Provided by: dpkg-dev_1.22.11ubuntu1_all bug

NAME

       deb - Debian binary package format

SYNOPSIS

       filename.deb

DESCRIPTION

       The .deb format is the Debian binary package file format.  It is understood since dpkg
       0.93.76, and is generated by default since dpkg 1.2.0 and 1.1.1elf (i386/ELF builds).

       The format described here is used since Debian 0.93; details of the old format are
       described in deb-old(5).

FORMAT

       The file is an ar archive with a magic value of !<arch>.  Only the common ar archive
       format is supported, with no long file name extensions, but with file names containing an
       optional trailing slash, which limits their length to 15 characters (from the 16 allowed).
       File sizes are limited to 10 ASCII decimal digits, allowing for up to approximately
       9536.74 MiB member files.

       The tar archives currently allowed are, the old-style (v7) format, the pre-POSIX ustar
       format, a subset of the GNU format (new style long pathnames and long linknames, supported
       since dpkg 1.4.1.17; large file metadata since dpkg 1.18.24), and the POSIX ustar format
       (long names supported since dpkg 1.15.0).  Unrecognized tar typeflags are considered an
       error.  Each tar entry size inside a tar archive is limited to 11 ASCII octal digits,
       allowing for up to 8 GiB tar entries.  The GNU large file metadata support permits 95-bit
       tar entry sizes and negative timestamps, and 63-bit UID, GID and device numbers.

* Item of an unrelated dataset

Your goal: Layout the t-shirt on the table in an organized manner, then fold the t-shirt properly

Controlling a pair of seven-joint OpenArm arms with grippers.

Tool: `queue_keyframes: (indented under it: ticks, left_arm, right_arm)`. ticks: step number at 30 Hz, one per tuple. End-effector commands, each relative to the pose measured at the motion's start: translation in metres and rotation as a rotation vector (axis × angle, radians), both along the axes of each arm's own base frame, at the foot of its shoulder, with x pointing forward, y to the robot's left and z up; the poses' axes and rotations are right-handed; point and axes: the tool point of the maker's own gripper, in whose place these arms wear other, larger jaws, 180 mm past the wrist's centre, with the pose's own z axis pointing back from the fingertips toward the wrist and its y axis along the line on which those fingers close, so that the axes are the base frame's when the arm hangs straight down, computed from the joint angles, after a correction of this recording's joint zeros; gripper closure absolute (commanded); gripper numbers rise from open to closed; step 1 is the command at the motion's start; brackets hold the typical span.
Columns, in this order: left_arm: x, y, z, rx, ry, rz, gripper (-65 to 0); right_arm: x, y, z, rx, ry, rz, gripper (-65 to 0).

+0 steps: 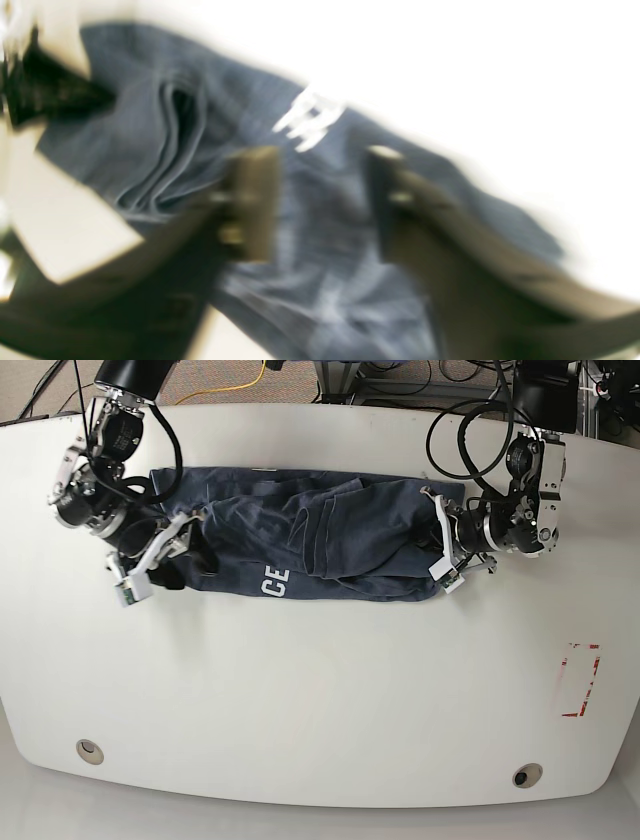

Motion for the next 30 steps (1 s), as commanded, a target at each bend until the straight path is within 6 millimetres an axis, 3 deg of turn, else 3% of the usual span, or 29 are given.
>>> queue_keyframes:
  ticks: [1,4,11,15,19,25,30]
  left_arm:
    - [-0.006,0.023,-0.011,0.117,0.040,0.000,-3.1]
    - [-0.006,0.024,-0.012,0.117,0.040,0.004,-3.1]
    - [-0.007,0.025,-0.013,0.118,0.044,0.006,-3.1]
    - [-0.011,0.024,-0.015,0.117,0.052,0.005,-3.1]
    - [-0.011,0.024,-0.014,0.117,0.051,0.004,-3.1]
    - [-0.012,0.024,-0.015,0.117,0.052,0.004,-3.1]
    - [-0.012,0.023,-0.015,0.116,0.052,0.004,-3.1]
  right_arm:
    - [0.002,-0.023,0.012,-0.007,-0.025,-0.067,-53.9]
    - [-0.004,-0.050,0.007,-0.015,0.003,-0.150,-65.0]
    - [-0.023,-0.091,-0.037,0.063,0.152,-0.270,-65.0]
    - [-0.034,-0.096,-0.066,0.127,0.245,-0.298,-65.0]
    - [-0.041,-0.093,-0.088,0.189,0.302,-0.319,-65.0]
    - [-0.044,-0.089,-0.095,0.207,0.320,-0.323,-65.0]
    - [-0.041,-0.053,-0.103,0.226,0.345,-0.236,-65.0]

       The first member is named debian-binary and contains a series of lines, separated by
       newlines.  Currently only one line is present, the format version number, 2.0 at the time
       this manual page was written.  Programs which read new-format archives should be prepared
       for the minor number to be increased and new lines to be present, and should ignore these
       if this is the case.

       If the major number has changed, an incompatible change has been made and the program
       should stop.  If it has not, then the program should be able to safely continue, unless it
       encounters an unexpected member in the archive (except at the end), as described below.

       The second required member is named control.tar.  It is a tar archive containing the
       package control information, either not compressed (supported since dpkg 1.17.6), or
       compressed with gzip (with .gz extension) or xz (with .xz extension, supported since
       1.17.6), zstd (with .zst extension, supported since dpkg 1.21.18), as a series of plain
       files, of which the file control is mandatory and contains the core control information,
       the md5sums, conffiles, triggers, shlibs and symbols files contain optional control
       information, and the preinst, postinst, prerm and postrm files are optional maintainer
       scripts.  The control tarball may optionally contain an entry for ‘.’, the current
       directory.

       The third, last required member is named data.tar.  It contains the filesystem as a tar
       archive, either not compressed (supported since dpkg 1.10.24), or compressed with gzip
       (with .gz extension), xz (with .xz extension, supported since dpkg 1.15.6), zstd (with
       .zst extension, supported since dpkg 1.21.18), bzip2 (with .bz2 extension, supported since
       dpkg 1.10.24) or lzma (with .lzma extension, supported since dpkg 1.13.25).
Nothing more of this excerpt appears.